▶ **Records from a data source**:

=====

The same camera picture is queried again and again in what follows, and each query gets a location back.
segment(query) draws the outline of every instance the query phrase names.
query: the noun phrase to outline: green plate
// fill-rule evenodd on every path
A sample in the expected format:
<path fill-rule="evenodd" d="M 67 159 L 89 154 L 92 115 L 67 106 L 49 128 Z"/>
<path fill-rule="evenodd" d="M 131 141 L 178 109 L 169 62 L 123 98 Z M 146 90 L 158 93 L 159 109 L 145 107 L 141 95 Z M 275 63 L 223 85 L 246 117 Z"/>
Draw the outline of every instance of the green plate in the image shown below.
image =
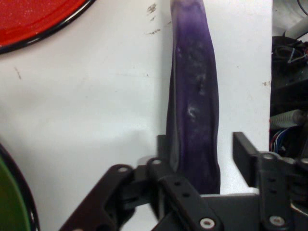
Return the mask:
<path fill-rule="evenodd" d="M 0 145 L 0 231 L 39 231 L 38 220 L 22 173 Z"/>

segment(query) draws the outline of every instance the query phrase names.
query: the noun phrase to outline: eggplant
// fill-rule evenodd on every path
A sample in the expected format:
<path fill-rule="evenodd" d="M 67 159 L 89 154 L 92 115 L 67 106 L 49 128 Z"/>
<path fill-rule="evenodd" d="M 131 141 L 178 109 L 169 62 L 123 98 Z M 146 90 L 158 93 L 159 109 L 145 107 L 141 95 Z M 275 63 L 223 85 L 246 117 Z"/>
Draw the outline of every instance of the eggplant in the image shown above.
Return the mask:
<path fill-rule="evenodd" d="M 170 164 L 200 194 L 220 192 L 214 48 L 202 0 L 171 0 L 173 62 L 166 141 Z"/>

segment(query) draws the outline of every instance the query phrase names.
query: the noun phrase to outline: black cable
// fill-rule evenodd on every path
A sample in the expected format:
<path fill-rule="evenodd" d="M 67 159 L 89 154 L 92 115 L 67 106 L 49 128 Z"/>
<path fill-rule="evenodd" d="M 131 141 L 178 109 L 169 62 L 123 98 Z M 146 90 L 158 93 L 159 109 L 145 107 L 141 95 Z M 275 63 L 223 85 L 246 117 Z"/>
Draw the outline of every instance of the black cable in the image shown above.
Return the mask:
<path fill-rule="evenodd" d="M 300 3 L 299 0 L 297 0 L 297 3 L 299 5 L 299 7 L 302 9 L 302 11 L 305 13 L 305 15 L 308 15 L 307 11 L 305 11 L 304 7 L 302 6 L 302 4 Z"/>
<path fill-rule="evenodd" d="M 308 64 L 308 42 L 284 36 L 273 37 L 272 63 L 282 66 L 299 66 Z"/>

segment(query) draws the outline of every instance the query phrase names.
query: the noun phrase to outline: bolt head
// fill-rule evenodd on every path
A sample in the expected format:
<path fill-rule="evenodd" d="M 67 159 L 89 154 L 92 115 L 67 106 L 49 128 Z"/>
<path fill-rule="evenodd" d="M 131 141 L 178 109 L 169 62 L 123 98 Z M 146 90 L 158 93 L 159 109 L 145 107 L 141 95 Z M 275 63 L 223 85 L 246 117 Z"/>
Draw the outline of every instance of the bolt head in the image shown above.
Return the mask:
<path fill-rule="evenodd" d="M 274 159 L 274 156 L 272 154 L 266 153 L 263 155 L 263 158 L 268 159 L 268 160 L 272 160 Z"/>
<path fill-rule="evenodd" d="M 271 216 L 269 220 L 270 220 L 270 223 L 274 226 L 283 226 L 285 224 L 284 219 L 279 216 Z"/>
<path fill-rule="evenodd" d="M 154 164 L 154 165 L 160 165 L 161 163 L 162 163 L 161 160 L 154 160 L 154 161 L 152 162 L 152 164 Z"/>
<path fill-rule="evenodd" d="M 215 222 L 211 218 L 203 218 L 200 221 L 200 225 L 205 230 L 211 230 L 215 227 Z"/>
<path fill-rule="evenodd" d="M 121 167 L 118 169 L 119 172 L 126 172 L 128 171 L 128 168 L 127 167 Z"/>

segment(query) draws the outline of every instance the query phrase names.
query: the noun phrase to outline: red bowl
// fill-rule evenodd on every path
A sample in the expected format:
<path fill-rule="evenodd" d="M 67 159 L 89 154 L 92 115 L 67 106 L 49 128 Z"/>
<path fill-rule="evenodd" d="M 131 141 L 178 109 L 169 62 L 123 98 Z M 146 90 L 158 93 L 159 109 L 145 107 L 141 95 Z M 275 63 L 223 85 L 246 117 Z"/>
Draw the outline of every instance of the red bowl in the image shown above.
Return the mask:
<path fill-rule="evenodd" d="M 0 1 L 0 54 L 38 42 L 79 17 L 95 0 Z"/>

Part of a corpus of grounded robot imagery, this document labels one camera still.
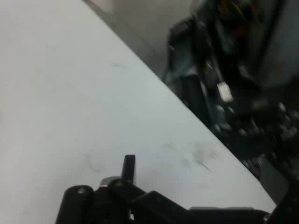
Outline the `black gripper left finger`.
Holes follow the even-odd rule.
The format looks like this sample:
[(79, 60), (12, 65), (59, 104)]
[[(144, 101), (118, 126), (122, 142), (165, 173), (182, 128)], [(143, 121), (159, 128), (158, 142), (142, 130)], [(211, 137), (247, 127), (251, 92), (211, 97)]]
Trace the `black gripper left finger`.
[(126, 155), (121, 176), (93, 190), (68, 188), (57, 224), (188, 224), (190, 212), (156, 191), (146, 193), (133, 184), (135, 156)]

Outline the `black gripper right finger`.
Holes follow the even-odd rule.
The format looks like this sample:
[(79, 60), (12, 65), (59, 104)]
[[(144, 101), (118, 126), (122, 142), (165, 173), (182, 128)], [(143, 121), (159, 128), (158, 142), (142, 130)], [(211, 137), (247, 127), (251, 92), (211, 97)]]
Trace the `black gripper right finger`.
[(299, 223), (299, 181), (289, 185), (283, 199), (264, 222), (265, 224), (298, 224)]

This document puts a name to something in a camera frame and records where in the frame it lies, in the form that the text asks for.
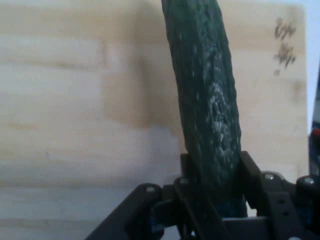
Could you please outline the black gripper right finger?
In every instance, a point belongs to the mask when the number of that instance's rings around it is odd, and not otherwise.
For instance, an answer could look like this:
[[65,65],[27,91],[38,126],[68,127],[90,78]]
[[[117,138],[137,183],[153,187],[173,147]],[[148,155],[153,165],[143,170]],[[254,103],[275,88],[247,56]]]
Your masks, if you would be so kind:
[[240,153],[240,180],[249,206],[266,217],[273,240],[320,238],[320,178],[299,177],[295,183],[280,174],[261,171],[247,151]]

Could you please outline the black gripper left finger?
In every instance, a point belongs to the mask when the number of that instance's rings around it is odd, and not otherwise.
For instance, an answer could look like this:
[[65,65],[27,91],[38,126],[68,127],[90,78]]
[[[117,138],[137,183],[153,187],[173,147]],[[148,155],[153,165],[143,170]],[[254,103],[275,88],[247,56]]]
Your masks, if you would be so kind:
[[172,226],[182,240],[223,239],[222,219],[203,193],[188,153],[181,154],[180,166],[173,184],[138,185],[87,239],[160,240]]

=====

▶ **TASK**:
Repeat every record exactly, but not the pictures.

▶ **OUTPUT**:
The same camera picture is queried again and again in what follows, and each query gets a location back.
segment(query) draws the outline of every instance the query phrase names.
query: the noun phrase to outline: green plate
// fill-rule evenodd on every path
A sample in the expected format:
<path fill-rule="evenodd" d="M 67 159 L 89 154 L 92 115 L 67 106 L 49 128 Z"/>
<path fill-rule="evenodd" d="M 131 141 L 178 109 L 169 62 L 123 98 Z M 146 90 L 158 93 L 159 109 L 145 107 L 141 95 Z M 275 63 L 223 85 L 246 117 Z"/>
Draw the outline of every instance of the green plate in the image shown below.
image =
Return the mask:
<path fill-rule="evenodd" d="M 0 145 L 0 231 L 39 231 L 38 220 L 22 173 Z"/>

segment(query) draws the outline of every instance the query phrase names.
query: the noun phrase to outline: eggplant
// fill-rule evenodd on every path
A sample in the expected format:
<path fill-rule="evenodd" d="M 67 159 L 89 154 L 92 115 L 67 106 L 49 128 Z"/>
<path fill-rule="evenodd" d="M 131 141 L 178 109 L 169 62 L 123 98 Z M 146 90 L 158 93 L 159 109 L 145 107 L 141 95 Z M 275 63 L 223 85 L 246 117 Z"/>
Draw the outline of every instance of the eggplant in the image shown above.
Return the mask:
<path fill-rule="evenodd" d="M 170 164 L 200 194 L 220 192 L 214 48 L 202 0 L 171 0 L 173 62 L 166 141 Z"/>

segment(query) draws the outline of every instance the query phrase names.
query: the noun phrase to outline: black cable
// fill-rule evenodd on every path
A sample in the expected format:
<path fill-rule="evenodd" d="M 67 159 L 89 154 L 92 115 L 67 106 L 49 128 Z"/>
<path fill-rule="evenodd" d="M 131 141 L 178 109 L 169 62 L 123 98 Z M 146 90 L 158 93 L 159 109 L 145 107 L 141 95 Z M 275 63 L 223 85 L 246 117 Z"/>
Draw the outline of every instance of the black cable in the image shown above.
Return the mask:
<path fill-rule="evenodd" d="M 300 3 L 299 0 L 297 0 L 297 3 L 299 5 L 299 7 L 302 9 L 302 11 L 305 13 L 305 15 L 308 15 L 307 11 L 305 11 L 304 7 L 302 6 L 302 4 Z"/>
<path fill-rule="evenodd" d="M 308 64 L 308 42 L 284 36 L 273 37 L 272 63 L 282 66 L 299 66 Z"/>

segment(query) draws the outline of every instance the query phrase names.
query: the noun phrase to outline: bolt head
// fill-rule evenodd on every path
A sample in the expected format:
<path fill-rule="evenodd" d="M 67 159 L 89 154 L 92 115 L 67 106 L 49 128 Z"/>
<path fill-rule="evenodd" d="M 131 141 L 178 109 L 169 62 L 123 98 Z M 146 90 L 158 93 L 159 109 L 145 107 L 141 95 Z M 275 63 L 223 85 L 246 117 Z"/>
Draw the outline of every instance of the bolt head in the image shown above.
Return the mask:
<path fill-rule="evenodd" d="M 274 159 L 274 156 L 272 154 L 266 153 L 263 155 L 263 158 L 268 159 L 268 160 L 272 160 Z"/>
<path fill-rule="evenodd" d="M 271 216 L 269 220 L 270 220 L 270 223 L 274 226 L 283 226 L 285 224 L 284 219 L 279 216 Z"/>
<path fill-rule="evenodd" d="M 154 164 L 154 165 L 160 165 L 161 163 L 162 163 L 161 160 L 154 160 L 154 161 L 152 162 L 152 164 Z"/>
<path fill-rule="evenodd" d="M 215 222 L 211 218 L 203 218 L 200 221 L 200 225 L 205 230 L 211 230 L 215 227 Z"/>
<path fill-rule="evenodd" d="M 121 167 L 118 169 L 119 172 L 126 172 L 128 171 L 128 168 L 127 167 Z"/>

segment(query) draws the outline of every instance the query phrase names.
query: the noun phrase to outline: red bowl
// fill-rule evenodd on every path
A sample in the expected format:
<path fill-rule="evenodd" d="M 67 159 L 89 154 L 92 115 L 67 106 L 49 128 Z"/>
<path fill-rule="evenodd" d="M 131 141 L 178 109 L 169 62 L 123 98 Z M 146 90 L 158 93 L 159 109 L 145 107 L 141 95 Z M 275 63 L 223 85 L 246 117 Z"/>
Draw the outline of every instance of the red bowl in the image shown above.
Return the mask:
<path fill-rule="evenodd" d="M 0 1 L 0 54 L 38 42 L 79 17 L 95 0 Z"/>

Part of a corpus of grounded robot imagery, this document labels one camera still.
Outline the `black gripper left finger`.
Holes follow the even-odd rule.
The format looks like this sample:
[(79, 60), (12, 65), (59, 104)]
[[(144, 101), (118, 126), (122, 142), (165, 173), (182, 128)], [(143, 121), (159, 128), (158, 142), (142, 130)], [(211, 137), (247, 127), (251, 92), (211, 97)]]
Trace the `black gripper left finger`.
[(126, 155), (121, 176), (93, 190), (68, 188), (57, 224), (188, 224), (190, 212), (156, 191), (146, 193), (133, 184), (135, 156)]

Outline the `black gripper right finger`.
Holes follow the even-odd rule.
The format looks like this sample:
[(79, 60), (12, 65), (59, 104)]
[[(144, 101), (118, 126), (122, 142), (165, 173), (182, 128)], [(143, 121), (159, 128), (158, 142), (142, 130)], [(211, 137), (247, 127), (251, 92), (211, 97)]]
Trace the `black gripper right finger`.
[(299, 223), (299, 181), (289, 185), (283, 199), (264, 222), (265, 224), (298, 224)]

This document puts a name to something in a camera frame and records where in the frame it lies, in the form that the text asks for.
Could you please outline the black gripper right finger?
In every instance, a point belongs to the mask when the number of that instance's rings around it is odd, and not otherwise.
For instance, an answer could look like this:
[[65,65],[27,91],[38,126],[68,127],[90,78]]
[[[117,138],[137,183],[153,187],[173,147]],[[148,155],[153,165],[143,170]],[[254,103],[275,88],[247,56]]]
Your masks, if you would be so kind:
[[240,153],[240,180],[249,206],[266,217],[273,240],[320,238],[320,178],[299,177],[295,183],[280,174],[261,171],[247,151]]

Could you please outline the black gripper left finger?
In every instance, a point belongs to the mask when the number of that instance's rings around it is odd, and not otherwise.
For instance, an answer could look like this:
[[65,65],[27,91],[38,126],[68,127],[90,78]]
[[[117,138],[137,183],[153,187],[173,147]],[[148,155],[153,165],[143,170]],[[254,103],[275,88],[247,56]]]
Your masks, if you would be so kind:
[[172,226],[182,240],[223,239],[222,219],[203,193],[188,153],[181,154],[180,166],[173,184],[138,185],[87,239],[160,240]]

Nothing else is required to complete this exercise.